▶ **GIVEN DATA**:
◇ ◇ ◇ ◇ ◇ ◇ ◇
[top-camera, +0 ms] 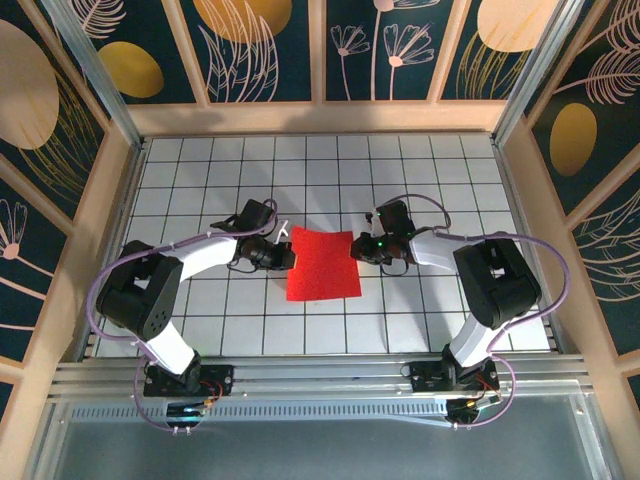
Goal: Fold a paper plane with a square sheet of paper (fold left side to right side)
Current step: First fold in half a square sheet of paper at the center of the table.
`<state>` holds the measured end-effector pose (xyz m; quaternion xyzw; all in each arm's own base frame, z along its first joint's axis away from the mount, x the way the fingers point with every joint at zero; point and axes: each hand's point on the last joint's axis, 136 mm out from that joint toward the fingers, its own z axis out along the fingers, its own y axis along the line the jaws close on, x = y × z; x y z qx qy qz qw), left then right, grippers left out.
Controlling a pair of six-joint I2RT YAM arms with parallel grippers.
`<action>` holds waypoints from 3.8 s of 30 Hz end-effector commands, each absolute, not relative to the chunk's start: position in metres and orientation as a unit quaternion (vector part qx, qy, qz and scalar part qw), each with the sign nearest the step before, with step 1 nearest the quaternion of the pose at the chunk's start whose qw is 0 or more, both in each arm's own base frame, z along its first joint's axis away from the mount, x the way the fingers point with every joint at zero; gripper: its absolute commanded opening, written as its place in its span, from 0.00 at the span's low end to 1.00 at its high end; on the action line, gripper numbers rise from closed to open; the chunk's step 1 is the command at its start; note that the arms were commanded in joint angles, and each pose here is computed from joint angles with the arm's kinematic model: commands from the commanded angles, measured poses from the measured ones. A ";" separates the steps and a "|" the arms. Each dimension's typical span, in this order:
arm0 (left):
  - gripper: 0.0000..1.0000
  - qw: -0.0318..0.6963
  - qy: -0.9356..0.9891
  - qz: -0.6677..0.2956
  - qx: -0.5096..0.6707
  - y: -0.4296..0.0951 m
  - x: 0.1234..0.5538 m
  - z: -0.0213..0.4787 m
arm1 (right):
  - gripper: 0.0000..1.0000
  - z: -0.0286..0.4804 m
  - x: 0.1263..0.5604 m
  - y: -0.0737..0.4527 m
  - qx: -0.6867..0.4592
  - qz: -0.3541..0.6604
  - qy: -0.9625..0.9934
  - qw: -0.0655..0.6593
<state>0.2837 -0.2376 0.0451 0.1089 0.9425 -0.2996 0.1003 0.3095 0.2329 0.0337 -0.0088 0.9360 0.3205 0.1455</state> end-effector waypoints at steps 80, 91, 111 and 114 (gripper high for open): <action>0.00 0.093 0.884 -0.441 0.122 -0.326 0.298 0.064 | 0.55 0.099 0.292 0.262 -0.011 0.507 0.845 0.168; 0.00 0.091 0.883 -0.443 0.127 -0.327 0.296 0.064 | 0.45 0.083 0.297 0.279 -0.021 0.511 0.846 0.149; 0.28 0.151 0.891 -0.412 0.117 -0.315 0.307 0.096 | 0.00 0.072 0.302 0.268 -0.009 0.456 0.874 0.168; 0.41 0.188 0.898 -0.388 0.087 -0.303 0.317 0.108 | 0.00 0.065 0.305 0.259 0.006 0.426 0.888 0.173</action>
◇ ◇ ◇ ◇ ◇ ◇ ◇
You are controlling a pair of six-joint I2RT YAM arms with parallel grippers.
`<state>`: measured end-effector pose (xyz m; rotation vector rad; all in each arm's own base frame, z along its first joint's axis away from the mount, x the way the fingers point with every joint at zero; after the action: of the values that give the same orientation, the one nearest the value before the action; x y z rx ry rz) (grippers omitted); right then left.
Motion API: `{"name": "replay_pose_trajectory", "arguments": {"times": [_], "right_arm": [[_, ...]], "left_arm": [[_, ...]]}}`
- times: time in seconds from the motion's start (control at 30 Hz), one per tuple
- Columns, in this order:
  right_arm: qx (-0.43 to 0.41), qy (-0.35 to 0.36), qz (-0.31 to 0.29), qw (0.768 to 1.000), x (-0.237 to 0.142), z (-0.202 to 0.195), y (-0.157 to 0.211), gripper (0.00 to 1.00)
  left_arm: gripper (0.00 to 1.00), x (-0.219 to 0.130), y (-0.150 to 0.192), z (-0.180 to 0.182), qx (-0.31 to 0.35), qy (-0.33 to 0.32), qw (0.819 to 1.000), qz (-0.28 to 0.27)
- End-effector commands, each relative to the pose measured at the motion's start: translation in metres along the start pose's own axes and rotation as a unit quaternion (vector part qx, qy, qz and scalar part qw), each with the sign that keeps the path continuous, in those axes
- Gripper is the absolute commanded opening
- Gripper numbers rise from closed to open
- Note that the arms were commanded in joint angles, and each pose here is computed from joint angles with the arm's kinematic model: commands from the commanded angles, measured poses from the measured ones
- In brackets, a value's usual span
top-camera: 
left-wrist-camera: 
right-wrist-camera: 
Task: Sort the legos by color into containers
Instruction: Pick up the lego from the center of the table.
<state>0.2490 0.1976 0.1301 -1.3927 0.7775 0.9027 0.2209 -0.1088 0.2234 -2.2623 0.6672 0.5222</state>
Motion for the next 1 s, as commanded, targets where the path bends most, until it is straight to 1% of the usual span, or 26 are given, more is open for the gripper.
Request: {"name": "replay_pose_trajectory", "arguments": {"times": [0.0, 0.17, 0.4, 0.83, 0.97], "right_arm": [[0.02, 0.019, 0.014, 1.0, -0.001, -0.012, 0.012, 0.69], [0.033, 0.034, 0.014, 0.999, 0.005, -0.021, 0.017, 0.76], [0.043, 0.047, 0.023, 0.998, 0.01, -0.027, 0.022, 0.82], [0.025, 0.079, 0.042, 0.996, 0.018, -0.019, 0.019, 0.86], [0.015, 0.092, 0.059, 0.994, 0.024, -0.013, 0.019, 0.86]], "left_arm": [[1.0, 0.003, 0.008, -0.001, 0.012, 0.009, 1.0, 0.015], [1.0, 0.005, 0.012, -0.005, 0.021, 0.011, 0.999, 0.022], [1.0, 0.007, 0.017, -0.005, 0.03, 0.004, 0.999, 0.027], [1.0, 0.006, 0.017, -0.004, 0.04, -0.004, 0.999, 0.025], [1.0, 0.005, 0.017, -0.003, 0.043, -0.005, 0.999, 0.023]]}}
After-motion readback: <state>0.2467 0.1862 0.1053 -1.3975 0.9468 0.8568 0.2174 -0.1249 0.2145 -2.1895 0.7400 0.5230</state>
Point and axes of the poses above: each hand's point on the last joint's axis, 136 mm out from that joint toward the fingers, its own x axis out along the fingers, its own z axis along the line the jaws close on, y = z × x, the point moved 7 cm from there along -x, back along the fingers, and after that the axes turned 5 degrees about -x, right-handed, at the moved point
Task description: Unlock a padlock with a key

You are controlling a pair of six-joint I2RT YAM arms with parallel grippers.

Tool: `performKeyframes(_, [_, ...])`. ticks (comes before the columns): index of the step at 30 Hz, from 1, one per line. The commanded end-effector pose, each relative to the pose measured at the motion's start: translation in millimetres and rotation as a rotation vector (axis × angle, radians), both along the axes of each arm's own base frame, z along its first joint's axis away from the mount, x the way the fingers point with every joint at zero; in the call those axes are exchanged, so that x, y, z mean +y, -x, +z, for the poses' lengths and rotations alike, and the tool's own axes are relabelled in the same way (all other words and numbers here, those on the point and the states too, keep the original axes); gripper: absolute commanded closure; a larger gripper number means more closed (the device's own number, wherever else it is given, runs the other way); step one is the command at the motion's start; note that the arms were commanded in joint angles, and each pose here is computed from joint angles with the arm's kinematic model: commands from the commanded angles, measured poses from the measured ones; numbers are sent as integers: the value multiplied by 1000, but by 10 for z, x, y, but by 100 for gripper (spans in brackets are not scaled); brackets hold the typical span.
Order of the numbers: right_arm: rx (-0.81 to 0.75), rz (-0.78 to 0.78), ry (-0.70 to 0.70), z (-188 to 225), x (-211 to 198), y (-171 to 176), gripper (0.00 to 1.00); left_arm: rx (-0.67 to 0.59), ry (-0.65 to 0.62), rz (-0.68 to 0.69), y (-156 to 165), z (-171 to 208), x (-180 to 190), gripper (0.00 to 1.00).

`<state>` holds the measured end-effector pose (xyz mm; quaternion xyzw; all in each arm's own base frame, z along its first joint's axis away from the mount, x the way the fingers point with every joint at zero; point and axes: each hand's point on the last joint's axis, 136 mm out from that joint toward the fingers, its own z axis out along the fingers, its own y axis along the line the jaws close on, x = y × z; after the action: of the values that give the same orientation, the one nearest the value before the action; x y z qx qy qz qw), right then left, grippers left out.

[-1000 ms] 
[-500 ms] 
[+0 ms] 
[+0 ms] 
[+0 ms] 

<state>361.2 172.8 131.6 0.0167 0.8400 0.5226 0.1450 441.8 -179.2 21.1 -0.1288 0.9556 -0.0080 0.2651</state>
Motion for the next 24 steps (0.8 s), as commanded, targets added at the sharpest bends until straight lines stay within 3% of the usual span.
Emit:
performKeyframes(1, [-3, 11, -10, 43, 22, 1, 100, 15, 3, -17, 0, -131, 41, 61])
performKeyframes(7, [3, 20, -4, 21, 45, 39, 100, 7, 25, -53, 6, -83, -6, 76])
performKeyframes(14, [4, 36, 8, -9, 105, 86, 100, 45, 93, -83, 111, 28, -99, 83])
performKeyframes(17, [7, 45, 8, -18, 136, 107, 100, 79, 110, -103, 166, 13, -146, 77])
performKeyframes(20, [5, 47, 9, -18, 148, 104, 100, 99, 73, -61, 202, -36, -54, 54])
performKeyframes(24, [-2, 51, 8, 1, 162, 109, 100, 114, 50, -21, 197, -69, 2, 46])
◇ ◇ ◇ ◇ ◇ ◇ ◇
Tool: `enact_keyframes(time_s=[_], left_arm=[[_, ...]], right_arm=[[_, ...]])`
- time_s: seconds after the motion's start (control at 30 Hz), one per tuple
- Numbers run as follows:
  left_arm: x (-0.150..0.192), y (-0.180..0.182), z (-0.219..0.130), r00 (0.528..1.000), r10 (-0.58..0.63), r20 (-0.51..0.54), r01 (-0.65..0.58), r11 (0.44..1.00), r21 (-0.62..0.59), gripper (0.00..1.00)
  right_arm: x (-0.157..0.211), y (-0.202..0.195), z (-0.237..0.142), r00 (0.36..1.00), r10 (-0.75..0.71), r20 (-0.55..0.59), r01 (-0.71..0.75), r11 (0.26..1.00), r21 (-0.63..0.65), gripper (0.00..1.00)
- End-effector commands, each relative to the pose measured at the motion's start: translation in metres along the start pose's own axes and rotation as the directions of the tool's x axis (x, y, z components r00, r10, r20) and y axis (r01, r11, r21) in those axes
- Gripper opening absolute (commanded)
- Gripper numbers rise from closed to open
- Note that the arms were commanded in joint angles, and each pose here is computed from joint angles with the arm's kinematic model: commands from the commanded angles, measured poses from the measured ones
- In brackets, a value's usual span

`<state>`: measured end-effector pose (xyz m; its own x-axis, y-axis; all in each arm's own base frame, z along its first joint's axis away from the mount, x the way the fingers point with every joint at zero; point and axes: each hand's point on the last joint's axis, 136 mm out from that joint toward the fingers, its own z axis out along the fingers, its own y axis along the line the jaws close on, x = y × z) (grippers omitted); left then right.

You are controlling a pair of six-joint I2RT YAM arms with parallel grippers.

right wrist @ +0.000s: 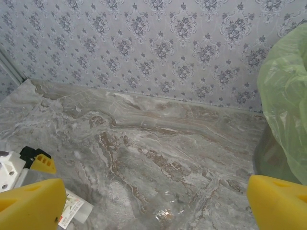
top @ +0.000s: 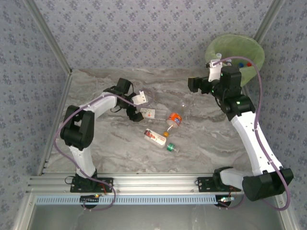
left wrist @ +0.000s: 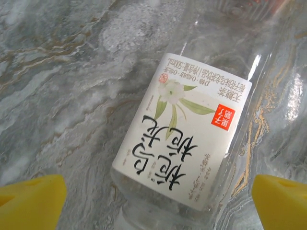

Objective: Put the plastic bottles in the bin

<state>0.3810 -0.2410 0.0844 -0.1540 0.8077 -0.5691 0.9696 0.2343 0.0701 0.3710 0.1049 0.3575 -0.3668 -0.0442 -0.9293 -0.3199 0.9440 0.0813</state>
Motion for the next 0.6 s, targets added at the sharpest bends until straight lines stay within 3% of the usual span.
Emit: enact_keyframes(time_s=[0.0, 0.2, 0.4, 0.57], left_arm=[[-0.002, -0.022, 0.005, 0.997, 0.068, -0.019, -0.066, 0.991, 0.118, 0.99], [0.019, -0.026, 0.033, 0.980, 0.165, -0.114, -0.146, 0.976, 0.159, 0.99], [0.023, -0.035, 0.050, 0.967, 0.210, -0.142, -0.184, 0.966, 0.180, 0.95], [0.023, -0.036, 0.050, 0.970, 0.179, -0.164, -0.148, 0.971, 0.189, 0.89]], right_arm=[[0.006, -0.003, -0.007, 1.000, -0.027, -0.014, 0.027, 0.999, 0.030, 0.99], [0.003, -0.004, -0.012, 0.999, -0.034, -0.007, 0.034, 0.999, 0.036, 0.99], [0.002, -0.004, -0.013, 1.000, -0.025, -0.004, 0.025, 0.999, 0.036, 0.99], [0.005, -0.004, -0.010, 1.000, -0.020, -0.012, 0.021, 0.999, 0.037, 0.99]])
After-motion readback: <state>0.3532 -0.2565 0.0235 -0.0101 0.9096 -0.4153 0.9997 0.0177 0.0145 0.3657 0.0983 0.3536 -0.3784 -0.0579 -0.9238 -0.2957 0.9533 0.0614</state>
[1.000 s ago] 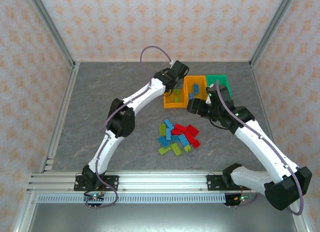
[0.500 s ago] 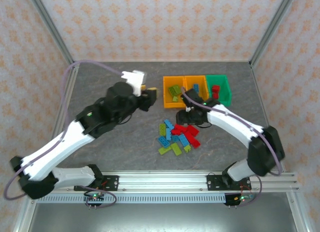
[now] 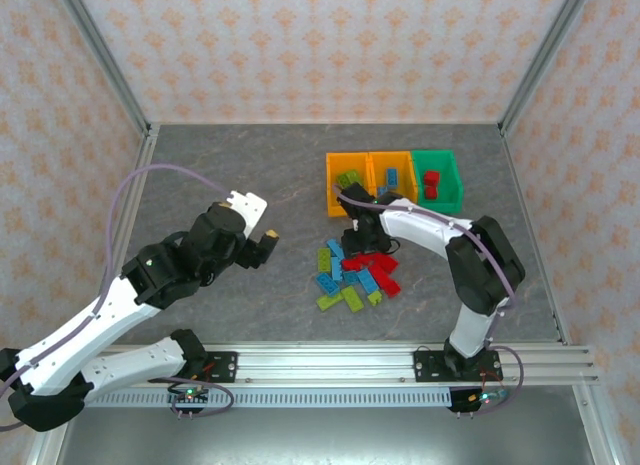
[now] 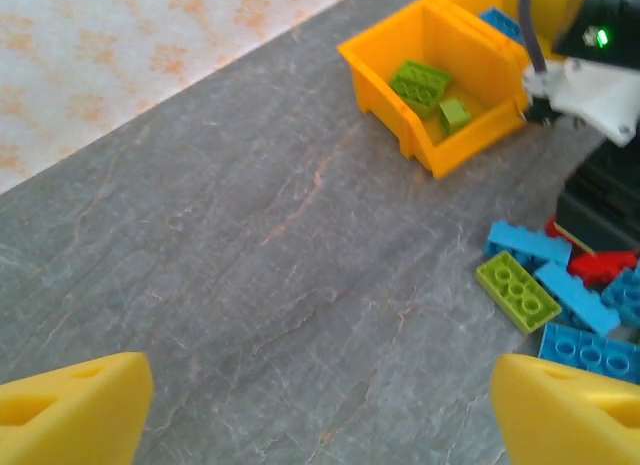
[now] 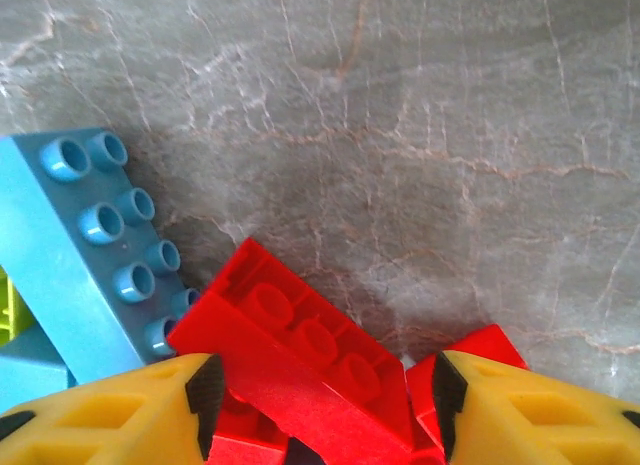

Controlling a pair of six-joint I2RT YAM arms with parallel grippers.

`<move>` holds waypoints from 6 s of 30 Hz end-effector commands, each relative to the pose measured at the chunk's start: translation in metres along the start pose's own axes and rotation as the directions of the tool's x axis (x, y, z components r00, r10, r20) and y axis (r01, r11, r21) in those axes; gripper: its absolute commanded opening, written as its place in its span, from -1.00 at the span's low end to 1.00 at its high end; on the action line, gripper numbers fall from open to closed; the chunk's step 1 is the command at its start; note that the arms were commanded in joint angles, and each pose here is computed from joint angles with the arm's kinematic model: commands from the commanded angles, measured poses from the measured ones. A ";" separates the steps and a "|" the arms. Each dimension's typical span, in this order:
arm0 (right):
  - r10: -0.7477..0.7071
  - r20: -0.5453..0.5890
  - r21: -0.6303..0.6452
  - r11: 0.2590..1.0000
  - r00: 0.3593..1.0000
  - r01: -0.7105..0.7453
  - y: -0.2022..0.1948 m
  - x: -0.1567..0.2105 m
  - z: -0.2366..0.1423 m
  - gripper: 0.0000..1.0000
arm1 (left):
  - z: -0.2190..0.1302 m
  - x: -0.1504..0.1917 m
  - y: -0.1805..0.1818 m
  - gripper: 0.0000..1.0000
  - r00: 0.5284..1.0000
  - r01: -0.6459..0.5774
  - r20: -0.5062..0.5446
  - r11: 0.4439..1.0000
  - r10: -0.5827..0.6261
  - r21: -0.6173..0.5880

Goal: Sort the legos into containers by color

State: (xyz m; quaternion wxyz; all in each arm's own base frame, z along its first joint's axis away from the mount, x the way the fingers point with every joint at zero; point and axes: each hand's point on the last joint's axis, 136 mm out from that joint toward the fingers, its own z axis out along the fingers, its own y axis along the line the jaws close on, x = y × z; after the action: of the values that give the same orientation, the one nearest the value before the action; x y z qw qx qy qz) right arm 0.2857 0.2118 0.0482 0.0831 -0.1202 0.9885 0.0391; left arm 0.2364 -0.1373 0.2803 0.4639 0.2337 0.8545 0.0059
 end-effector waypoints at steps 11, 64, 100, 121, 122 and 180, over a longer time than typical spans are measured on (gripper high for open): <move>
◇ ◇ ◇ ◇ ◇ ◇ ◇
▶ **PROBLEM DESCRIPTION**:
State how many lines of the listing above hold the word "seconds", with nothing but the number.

▶ **COMPLETED TASK**:
2